Thursday, August 9, 2012























La lettre alaouite à Léon Blum

L'Etat Alaouite, on ne parle plus que de ça ! S'agirait-il à nouveau d'une "remontée de l'histoire", dont parlait Dominique Chevallier en 1976 lors d'une conférence sur les origines de la guerre civile libanaise ?

Quoiqu'il en soit, ce ne serait pas une création ex nihilo. Rappelons, en effet, que pendant le mandat français en Syrie et au Liban (1920-1946), le général Gouraud, haut-commissaire de la république française, morcela la Syrie en plusieurs États autonomes dont un Etat Alaouite sans cesse redéfini jusqu'à sa réintégration définitive en 1936. C'est ainsi que furent créés successivement:

•    Le Territoire des Alaouites (1922-1924)
•    L'Etat des Alaouites (1924-1930)
•    Le Gouvernement de Lattaquié (1930-1936)

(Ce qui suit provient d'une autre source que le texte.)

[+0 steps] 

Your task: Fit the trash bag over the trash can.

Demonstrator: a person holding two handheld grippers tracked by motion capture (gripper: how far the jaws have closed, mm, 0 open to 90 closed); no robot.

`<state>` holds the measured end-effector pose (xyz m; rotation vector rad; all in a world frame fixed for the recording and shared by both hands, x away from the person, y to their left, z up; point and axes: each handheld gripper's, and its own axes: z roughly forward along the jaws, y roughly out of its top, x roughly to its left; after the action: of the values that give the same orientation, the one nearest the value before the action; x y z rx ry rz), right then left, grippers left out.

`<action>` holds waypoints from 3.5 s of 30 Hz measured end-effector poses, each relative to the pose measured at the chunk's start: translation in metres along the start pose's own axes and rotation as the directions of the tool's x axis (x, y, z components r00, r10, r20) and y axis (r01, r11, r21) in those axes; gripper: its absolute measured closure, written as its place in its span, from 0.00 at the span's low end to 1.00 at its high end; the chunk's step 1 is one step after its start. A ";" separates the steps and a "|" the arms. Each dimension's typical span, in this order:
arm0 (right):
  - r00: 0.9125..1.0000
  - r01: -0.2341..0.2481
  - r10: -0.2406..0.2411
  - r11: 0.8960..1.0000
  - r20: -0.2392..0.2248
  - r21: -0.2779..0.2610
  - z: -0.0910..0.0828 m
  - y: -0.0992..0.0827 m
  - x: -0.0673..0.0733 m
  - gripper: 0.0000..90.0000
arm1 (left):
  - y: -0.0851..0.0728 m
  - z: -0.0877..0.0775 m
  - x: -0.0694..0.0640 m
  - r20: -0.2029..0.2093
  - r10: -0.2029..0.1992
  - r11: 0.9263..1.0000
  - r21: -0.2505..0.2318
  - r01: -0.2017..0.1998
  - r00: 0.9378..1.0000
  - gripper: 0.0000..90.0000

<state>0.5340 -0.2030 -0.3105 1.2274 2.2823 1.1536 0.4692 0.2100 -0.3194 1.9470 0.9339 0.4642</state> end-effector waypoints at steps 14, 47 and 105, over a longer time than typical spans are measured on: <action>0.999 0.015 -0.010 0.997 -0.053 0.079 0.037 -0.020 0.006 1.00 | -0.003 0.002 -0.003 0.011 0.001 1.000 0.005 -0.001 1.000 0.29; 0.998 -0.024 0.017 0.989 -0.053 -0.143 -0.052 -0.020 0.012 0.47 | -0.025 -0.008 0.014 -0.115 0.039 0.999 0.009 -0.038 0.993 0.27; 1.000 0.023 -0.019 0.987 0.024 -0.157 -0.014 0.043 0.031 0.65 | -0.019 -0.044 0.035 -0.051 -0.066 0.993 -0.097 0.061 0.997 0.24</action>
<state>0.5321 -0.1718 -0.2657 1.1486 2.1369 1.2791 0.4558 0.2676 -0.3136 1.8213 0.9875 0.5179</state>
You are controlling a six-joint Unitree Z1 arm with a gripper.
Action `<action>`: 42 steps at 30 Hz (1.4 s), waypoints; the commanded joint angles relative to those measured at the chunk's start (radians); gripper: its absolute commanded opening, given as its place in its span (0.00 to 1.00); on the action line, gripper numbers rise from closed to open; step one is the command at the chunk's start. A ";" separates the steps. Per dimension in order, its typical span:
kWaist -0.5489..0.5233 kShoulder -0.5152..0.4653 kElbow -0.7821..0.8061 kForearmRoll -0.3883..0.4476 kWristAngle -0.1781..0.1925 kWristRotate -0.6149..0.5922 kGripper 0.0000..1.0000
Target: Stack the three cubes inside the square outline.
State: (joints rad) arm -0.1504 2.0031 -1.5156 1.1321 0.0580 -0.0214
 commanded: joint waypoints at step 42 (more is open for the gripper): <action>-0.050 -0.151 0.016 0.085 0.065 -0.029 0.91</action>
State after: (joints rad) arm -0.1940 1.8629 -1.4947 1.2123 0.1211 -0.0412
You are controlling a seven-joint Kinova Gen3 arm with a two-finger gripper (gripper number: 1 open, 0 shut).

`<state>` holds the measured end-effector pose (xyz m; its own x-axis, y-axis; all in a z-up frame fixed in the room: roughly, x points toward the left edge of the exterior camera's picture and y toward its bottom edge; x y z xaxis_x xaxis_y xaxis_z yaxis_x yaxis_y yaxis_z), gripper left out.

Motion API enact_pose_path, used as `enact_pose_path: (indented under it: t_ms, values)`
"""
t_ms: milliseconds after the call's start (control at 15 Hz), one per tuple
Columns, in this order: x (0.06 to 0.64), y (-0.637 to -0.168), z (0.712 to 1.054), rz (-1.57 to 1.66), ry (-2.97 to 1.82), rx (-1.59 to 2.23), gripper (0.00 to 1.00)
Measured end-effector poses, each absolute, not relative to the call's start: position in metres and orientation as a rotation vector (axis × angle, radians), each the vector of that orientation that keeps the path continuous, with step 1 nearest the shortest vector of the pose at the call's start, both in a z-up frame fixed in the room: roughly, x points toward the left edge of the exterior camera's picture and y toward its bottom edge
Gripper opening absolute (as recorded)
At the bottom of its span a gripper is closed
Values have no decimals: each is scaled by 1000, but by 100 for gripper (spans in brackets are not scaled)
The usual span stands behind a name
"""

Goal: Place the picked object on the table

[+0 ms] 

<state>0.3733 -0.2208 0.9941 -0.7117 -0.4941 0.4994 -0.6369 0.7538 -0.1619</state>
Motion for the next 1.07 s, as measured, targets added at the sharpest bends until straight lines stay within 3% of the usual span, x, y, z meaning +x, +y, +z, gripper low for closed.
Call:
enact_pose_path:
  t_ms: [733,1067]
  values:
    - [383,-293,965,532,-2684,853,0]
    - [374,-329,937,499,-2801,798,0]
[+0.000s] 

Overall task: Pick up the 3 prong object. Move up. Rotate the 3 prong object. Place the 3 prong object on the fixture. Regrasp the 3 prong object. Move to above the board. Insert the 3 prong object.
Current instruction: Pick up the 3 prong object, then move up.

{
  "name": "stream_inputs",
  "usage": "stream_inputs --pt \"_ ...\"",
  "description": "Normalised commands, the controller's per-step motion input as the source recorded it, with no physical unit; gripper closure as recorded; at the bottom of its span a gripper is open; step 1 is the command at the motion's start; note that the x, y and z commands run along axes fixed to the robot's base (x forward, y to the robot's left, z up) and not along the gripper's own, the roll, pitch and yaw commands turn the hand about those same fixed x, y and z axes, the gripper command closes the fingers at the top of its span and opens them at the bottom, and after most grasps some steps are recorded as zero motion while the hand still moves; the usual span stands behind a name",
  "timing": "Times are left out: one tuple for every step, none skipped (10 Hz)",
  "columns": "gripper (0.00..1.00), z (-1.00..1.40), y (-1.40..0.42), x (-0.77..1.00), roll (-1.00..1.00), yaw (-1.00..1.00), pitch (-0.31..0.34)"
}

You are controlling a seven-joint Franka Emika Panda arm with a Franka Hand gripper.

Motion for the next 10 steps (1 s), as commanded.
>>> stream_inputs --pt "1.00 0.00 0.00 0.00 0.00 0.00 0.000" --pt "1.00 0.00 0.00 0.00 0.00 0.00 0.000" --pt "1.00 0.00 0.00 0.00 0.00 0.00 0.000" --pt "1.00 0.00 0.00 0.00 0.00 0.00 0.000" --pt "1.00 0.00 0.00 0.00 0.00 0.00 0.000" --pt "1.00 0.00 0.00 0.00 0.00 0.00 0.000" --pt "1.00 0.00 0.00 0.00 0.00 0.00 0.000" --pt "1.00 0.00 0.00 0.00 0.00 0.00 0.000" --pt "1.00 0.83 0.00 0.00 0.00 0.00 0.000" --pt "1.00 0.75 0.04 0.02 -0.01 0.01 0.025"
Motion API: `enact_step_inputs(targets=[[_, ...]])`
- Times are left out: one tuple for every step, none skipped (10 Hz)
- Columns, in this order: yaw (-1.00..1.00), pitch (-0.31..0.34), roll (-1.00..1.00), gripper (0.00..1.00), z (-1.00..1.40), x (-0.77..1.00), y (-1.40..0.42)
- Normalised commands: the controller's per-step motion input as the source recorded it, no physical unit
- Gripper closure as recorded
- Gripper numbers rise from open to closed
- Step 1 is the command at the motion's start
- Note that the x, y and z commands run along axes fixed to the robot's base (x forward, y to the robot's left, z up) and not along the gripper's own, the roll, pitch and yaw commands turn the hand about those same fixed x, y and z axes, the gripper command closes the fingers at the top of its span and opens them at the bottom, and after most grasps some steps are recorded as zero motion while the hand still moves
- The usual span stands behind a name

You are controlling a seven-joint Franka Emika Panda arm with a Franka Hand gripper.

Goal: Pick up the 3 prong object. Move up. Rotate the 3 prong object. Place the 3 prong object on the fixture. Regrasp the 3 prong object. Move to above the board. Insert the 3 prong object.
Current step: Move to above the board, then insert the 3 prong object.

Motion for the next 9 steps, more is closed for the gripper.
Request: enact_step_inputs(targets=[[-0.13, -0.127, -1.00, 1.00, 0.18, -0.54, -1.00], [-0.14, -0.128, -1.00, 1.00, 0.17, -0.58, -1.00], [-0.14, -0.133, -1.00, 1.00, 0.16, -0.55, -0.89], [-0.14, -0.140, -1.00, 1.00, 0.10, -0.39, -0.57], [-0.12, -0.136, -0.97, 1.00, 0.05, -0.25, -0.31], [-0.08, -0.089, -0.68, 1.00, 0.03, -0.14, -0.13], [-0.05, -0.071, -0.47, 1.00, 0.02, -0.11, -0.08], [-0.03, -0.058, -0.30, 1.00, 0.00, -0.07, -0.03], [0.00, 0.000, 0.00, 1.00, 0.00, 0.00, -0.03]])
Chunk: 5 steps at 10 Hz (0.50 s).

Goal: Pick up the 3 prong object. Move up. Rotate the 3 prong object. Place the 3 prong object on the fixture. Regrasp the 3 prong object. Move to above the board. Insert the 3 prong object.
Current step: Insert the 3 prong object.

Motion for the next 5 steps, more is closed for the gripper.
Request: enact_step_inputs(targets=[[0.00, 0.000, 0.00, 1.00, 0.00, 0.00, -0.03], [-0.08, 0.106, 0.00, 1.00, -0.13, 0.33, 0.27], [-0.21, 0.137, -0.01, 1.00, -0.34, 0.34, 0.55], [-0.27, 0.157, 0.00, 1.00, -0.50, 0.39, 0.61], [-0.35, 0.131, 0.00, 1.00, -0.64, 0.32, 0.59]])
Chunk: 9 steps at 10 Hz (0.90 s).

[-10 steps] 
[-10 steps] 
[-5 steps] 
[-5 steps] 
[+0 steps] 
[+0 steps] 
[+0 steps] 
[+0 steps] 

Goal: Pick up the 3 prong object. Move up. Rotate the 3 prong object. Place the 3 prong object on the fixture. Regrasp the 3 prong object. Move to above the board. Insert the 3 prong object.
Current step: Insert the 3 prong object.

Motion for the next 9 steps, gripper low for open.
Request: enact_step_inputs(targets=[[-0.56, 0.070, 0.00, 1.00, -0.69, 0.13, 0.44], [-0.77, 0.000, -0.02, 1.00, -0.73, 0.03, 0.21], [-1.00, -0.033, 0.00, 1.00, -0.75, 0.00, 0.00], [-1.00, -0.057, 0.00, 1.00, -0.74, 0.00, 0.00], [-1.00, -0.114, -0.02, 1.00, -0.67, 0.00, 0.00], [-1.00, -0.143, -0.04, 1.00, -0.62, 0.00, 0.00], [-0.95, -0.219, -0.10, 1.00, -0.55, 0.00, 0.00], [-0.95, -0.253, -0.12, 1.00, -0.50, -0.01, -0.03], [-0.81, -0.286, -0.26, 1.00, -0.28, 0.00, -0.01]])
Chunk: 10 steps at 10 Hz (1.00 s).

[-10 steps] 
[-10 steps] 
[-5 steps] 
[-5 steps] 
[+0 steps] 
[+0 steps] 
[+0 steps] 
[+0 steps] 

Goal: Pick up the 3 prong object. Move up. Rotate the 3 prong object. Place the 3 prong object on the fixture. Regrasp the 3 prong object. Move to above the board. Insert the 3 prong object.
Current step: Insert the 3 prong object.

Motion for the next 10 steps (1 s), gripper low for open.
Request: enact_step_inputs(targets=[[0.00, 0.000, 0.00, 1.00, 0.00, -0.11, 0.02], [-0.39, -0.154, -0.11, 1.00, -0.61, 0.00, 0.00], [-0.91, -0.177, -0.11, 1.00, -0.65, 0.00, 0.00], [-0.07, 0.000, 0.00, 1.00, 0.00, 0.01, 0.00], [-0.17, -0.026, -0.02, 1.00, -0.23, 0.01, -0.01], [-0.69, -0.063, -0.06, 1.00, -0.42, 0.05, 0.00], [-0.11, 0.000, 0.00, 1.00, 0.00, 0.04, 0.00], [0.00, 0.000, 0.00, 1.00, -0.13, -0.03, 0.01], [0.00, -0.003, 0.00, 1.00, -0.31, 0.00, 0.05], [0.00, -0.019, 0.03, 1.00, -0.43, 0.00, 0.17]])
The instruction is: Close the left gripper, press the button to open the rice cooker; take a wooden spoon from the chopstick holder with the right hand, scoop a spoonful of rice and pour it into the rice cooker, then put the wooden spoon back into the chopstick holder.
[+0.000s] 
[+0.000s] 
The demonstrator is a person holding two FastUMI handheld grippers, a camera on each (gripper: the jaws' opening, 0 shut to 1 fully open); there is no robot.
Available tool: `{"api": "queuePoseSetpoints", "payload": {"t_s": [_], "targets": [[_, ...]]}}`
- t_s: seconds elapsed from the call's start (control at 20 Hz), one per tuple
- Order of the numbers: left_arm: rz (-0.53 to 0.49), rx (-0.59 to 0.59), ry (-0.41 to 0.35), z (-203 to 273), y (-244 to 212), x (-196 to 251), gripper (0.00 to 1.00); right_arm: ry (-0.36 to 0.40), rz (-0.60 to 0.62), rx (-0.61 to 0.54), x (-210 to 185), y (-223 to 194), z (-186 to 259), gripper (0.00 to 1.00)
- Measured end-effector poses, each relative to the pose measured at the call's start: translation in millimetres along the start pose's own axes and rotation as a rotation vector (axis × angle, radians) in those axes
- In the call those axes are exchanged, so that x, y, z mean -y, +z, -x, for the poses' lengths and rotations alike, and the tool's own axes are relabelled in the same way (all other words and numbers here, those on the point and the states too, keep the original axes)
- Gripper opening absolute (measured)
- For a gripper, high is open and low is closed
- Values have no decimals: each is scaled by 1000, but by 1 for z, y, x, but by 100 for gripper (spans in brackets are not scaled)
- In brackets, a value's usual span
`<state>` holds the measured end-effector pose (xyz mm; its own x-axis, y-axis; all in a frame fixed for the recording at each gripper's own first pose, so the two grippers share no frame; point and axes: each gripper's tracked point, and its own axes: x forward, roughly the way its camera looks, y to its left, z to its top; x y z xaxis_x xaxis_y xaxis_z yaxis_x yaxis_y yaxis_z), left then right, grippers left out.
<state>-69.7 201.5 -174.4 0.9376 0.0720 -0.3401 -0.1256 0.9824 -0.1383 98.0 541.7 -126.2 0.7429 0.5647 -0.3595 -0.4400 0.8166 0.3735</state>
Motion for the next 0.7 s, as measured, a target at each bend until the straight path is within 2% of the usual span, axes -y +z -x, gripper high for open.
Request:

L'enthousiasme de la communauté alaouite ne tarda pas à se transformer en cauchemar lorsque la France décida, en 1936, de rattacher l’Etat alaouite au reste de la Syrie. Six notables alaouites envoyèrent une lettre* à Léon Blum, affirmant que leur communauté "refusait d'être annexée à la Syrie musulmane parce qu'en Syrie la religion officielle de l'État est l'islam, et selon l'islam les Alaouites sont considérés comme des infidèles."

S'appuyant sur les sympathies sionistes présumées de Léon Blum, les auteurs de la lettre font valoir que la persécution des Juifs en Syrie et en Palestine serait le sort réservé à toutes les minorités religieuses, si la population à majorité musulmane était autorisée à gouverner. Voici ce qu'ils écrivent:

"L'esprit de haine et de fanatisme intégré dans le cœur des Arabes musulmans contre tout ce qui est non-musulman a été perpétuellement nourri par la religion musulmane. Il n'y a aucun espoir que la situation puisse un jour changer. Par conséquent, l'abolition du mandat fera exposer les minorités en Syrie aux dangers de mort et d'anéantissement, indépendamment du fait que cette abolition contribuera à anéantir la liberté de pensée et de croyance ....
On sent aujourd'hui comment les citoyens musulmans de Damas forcent les juifs qui vivent parmi eux à signer un document promettant de ne pas accorder leur soutien à leurs infortunés frères de Palestine. La condition des Juifs en Palestine constitue la preuve la plus forte et la plus explicite de l'hostilité islamique vis-à-vis de ceux qui n'appartiennent pas à l'islam. Ces bons juifs ont apporté aux Arabes la civilisation et la paix et établi la prospérité en Palestine sans nuire à personne et sans prendre quoi que ce soit par la force, alors que les musulmans ont déclaré la guerre sainte contre eux et n'ont jamais hésité à massacrer leurs femmes et les enfants."

La coalition des minorités n'est pas une chimère et les calculs d'un Michel Aoun ne reposaient pas que sur du vent. Plus on est de fous, plus on rit !

* Lettre révélée dans le livre de Brooke Allen: The Other Side of the Mirror: An American Travels Through Syria, dont on peut lire ici le compte-rendu par The New York Review of Books.